The FDIC receives no Congressional appropriations - it is funded by assessments that banks and savings associations pay for deposit insurance coverage. The FDIC insures trillions of dollars of deposits in U.S. banks and savings associations - deposits in virtually every bank and savings association in the country.
Deposit Insurance
The standard insurance amount is $250,000 per depositor, per insured bank, for each account ownership category. Since the start of FDIC insurance on January 1, 1934, no depositor has lost a penny of insured funds as a result of a failure. The FDIC's Electronic Deposit Insurance Estimator can help you determine the amount of deposit insurance for your accounts. The FDIC insures deposits only. It does not insure securities, mutual funds, or other types of investments that banks and savings associations may offer.

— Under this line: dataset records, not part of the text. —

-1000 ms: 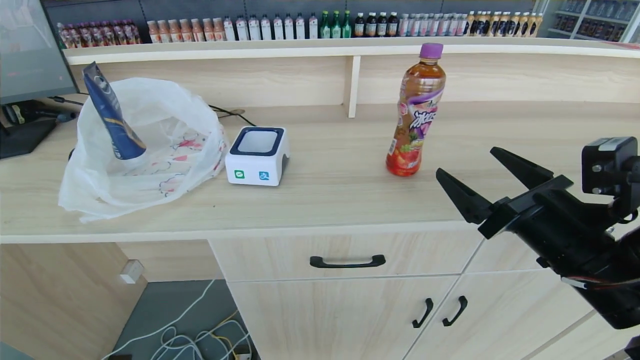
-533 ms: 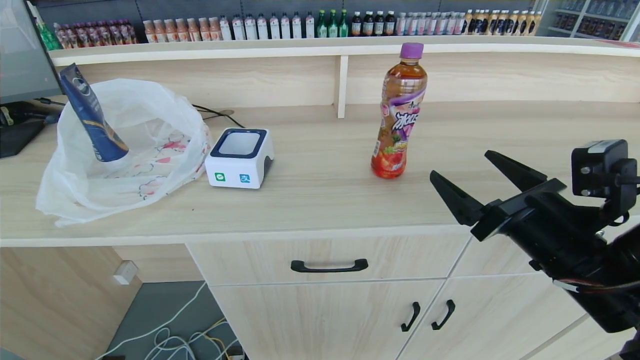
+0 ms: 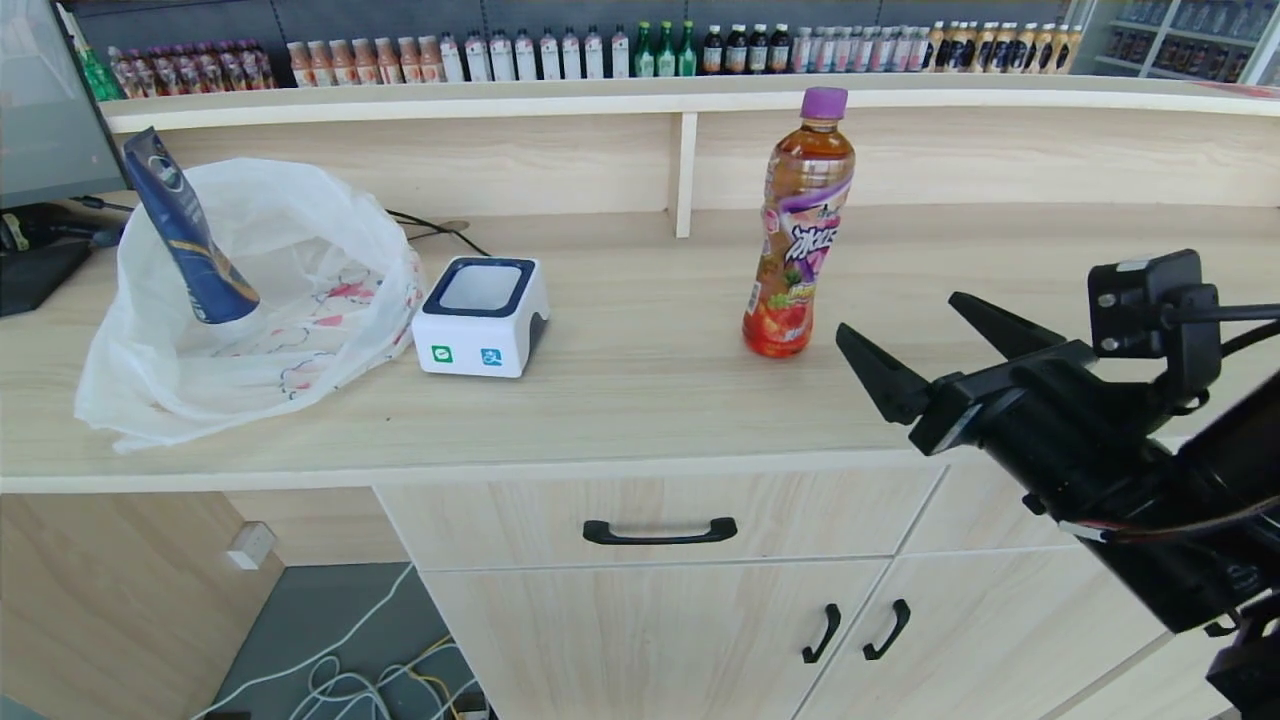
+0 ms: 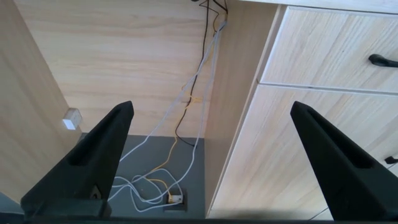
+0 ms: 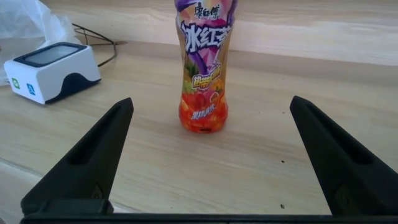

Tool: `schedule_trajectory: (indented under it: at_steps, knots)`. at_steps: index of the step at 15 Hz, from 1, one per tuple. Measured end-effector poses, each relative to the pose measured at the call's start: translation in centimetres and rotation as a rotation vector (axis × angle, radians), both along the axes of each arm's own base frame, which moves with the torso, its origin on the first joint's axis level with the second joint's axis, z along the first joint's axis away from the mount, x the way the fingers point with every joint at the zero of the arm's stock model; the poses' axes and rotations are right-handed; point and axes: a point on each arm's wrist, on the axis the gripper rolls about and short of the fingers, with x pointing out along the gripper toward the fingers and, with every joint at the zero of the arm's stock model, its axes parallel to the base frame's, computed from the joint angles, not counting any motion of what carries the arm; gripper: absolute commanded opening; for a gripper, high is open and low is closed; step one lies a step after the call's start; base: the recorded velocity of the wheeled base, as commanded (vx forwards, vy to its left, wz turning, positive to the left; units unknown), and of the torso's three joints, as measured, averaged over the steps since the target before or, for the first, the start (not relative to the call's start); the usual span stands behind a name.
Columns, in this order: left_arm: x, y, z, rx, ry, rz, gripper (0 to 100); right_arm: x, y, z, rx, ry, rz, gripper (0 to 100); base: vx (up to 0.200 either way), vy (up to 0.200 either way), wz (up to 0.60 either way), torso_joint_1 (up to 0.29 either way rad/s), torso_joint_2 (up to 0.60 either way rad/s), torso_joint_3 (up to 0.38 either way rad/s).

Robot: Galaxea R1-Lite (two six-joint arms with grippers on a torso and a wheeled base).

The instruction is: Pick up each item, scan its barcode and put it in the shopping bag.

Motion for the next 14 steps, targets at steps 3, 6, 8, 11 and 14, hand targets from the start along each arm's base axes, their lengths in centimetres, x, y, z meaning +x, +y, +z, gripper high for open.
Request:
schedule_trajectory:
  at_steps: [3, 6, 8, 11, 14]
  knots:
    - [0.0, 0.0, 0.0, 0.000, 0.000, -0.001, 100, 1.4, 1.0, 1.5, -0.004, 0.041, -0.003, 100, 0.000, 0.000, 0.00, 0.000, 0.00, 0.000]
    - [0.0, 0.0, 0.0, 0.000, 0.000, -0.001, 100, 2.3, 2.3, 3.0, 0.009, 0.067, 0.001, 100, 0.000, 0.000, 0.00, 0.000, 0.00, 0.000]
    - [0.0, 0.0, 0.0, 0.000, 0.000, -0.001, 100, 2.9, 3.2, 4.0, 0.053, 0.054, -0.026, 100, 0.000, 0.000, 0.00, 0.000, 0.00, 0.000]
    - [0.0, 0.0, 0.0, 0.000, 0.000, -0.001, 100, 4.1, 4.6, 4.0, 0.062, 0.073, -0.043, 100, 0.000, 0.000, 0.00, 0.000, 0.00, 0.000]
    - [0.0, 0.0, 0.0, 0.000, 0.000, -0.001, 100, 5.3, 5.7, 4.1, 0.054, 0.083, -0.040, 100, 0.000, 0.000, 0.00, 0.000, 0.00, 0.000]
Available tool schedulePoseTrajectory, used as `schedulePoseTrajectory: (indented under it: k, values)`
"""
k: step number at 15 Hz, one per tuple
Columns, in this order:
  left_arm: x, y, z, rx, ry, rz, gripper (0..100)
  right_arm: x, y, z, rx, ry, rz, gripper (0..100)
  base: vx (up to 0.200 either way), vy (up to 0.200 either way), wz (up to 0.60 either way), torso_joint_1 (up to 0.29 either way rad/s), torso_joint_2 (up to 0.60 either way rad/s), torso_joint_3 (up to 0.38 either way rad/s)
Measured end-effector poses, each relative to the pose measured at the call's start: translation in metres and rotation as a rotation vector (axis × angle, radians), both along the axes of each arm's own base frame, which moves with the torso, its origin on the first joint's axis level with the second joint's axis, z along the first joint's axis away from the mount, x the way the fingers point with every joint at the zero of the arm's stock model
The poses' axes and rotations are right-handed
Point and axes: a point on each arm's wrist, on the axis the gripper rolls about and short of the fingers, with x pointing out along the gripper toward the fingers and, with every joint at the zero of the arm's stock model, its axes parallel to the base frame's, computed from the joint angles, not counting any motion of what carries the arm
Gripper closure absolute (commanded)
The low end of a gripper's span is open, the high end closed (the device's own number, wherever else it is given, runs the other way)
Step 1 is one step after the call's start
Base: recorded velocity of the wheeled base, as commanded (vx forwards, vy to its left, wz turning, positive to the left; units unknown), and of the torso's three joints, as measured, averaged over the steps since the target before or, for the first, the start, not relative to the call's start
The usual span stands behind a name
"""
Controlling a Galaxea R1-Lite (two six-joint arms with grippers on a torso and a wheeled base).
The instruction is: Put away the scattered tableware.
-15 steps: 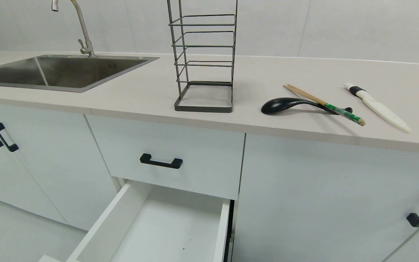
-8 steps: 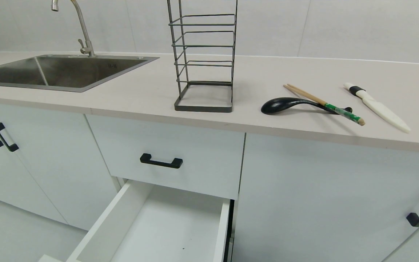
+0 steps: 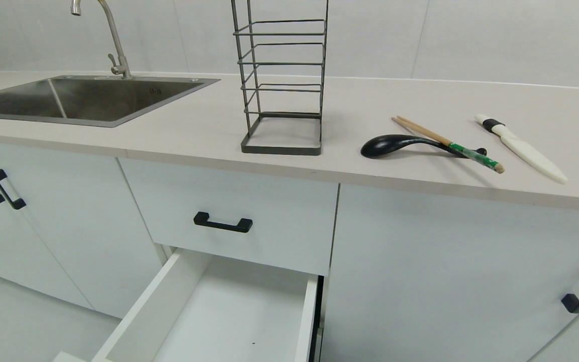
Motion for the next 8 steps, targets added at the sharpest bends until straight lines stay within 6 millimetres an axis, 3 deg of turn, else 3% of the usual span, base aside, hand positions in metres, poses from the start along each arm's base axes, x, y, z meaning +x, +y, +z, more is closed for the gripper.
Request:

Learn more about deposit insurance.
Supervision & Examination
The FDIC insures the deposits in more than 4,000 financial institutions and directly supervises and examines over 2,700 banks and savings associations for safety and soundness. Banks can be chartered by states or by the Office of the Comptroller of the Currency. Banks chartered by states also have the choice of whether to join the Federal Reserve System. The FDIC is the primary federal regulator of banks that are chartered by the states that do not join the Federal Reserve System. In addition, the FDIC may serve as back-up supervisor for the remaining insured banks and savings associations.
The FDIC also examines banks for compliance with consumer protection laws, including the Community Reinvestment Act, the Fair Credit Billing Act, the Fair Credit Reporting Act, the Truth in Lending Act, and the Fair Debt Collection Practices Act.
Resolutions
To protect insured depositors, the FDIC responds immediately when a bank or savings association fails. Institutions generally are closed by their chartering authority - the state regulator or the Office of the Comptroller of the Currency. The FDIC has several options for resolving institution failures, but the most common is to sell the deposits and loans of the failed institution to another institution. In such cases, customers of the failed institution automatically become customers of the assuming institution.
Where We Are
The FDIC is headquartered in Washington, DC, and has established regional and field offices around the country.
Who We Are
The FDIC is managed by a Board of Directors of up to five members, including the Comptroller of the Currency and the Director of the Consumer Financial Protection Bureau, all of whom are appointed by the President and confirmed by the Senate, with no more than three being from the same political party.